Route 490, also known as Stephenville Access Road and Katarina Roxon Way, is a  north–south highway on the western coast of Newfoundland in the Canadian province of Newfoundland and Labrador. It is one of two highways that connects the town of Stephenville with the Trans-Canada Highway (Route 1), with the other being Route 460 (Hansen Memorial Highway).

Route description

Route 490 begins at an interchange with Route 1 (Exit 2) in the community of Barachois Brook and heads north through rural areas to have an intersection and become concurrent with Route 461. This is the only example of a road concurrency in the entire province of Newfoundland and Labrador. They head north along the coastline to have an intersection with a local road leading to Mattis Point before crossing a bridge over an inlet to enter the town of Stephenville Crossing.

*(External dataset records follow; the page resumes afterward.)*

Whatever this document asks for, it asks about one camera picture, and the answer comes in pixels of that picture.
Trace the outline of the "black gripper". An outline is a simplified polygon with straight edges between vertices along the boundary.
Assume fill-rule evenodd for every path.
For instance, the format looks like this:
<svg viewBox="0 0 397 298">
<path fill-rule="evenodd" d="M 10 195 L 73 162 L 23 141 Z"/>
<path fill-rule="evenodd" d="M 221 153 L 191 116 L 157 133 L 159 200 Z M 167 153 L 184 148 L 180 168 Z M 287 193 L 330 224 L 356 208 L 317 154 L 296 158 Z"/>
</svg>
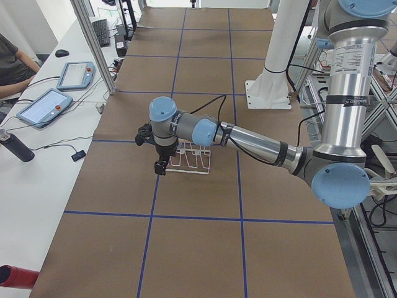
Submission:
<svg viewBox="0 0 397 298">
<path fill-rule="evenodd" d="M 167 163 L 170 157 L 176 155 L 176 143 L 167 146 L 155 144 L 155 148 L 159 155 L 159 159 L 154 163 L 154 172 L 164 176 L 166 174 Z"/>
</svg>

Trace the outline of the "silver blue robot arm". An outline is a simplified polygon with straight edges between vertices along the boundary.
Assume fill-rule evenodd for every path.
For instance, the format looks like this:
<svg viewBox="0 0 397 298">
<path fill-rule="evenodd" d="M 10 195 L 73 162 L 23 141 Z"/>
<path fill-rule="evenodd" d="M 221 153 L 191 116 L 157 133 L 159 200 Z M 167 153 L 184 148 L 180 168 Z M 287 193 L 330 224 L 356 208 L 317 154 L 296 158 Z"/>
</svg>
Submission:
<svg viewBox="0 0 397 298">
<path fill-rule="evenodd" d="M 257 124 L 258 132 L 180 110 L 169 97 L 151 101 L 149 131 L 140 132 L 136 140 L 155 146 L 157 174 L 165 174 L 179 140 L 186 140 L 203 147 L 234 148 L 265 165 L 285 168 L 304 180 L 319 201 L 335 209 L 351 208 L 368 196 L 396 193 L 394 178 L 365 169 L 367 157 L 361 148 L 367 106 L 372 101 L 376 45 L 388 32 L 396 2 L 320 2 L 317 33 L 334 49 L 321 139 L 313 148 L 287 143 L 292 106 L 284 77 L 310 5 L 309 1 L 280 3 L 263 72 L 246 82 L 249 110 L 245 121 Z"/>
</svg>

Route 490 and Route 461 almost immediately split at a fork in the road, with Route 490 bypassing downtown on its western side along the coast. Route 490 now leaves town and winds its way northwest through rural hilly terrain for several kilometres to enter the Stephenville town limits and pass by the site of the former Ernest Harmon Air Force Base. The highway now passes through wooded areas for a few kilometres before making a sharp right turn at an intersection with Minnesota Drive. Route 490 comes to an end shortly thereafter at an intersection with Route 460 just northeast of downtown.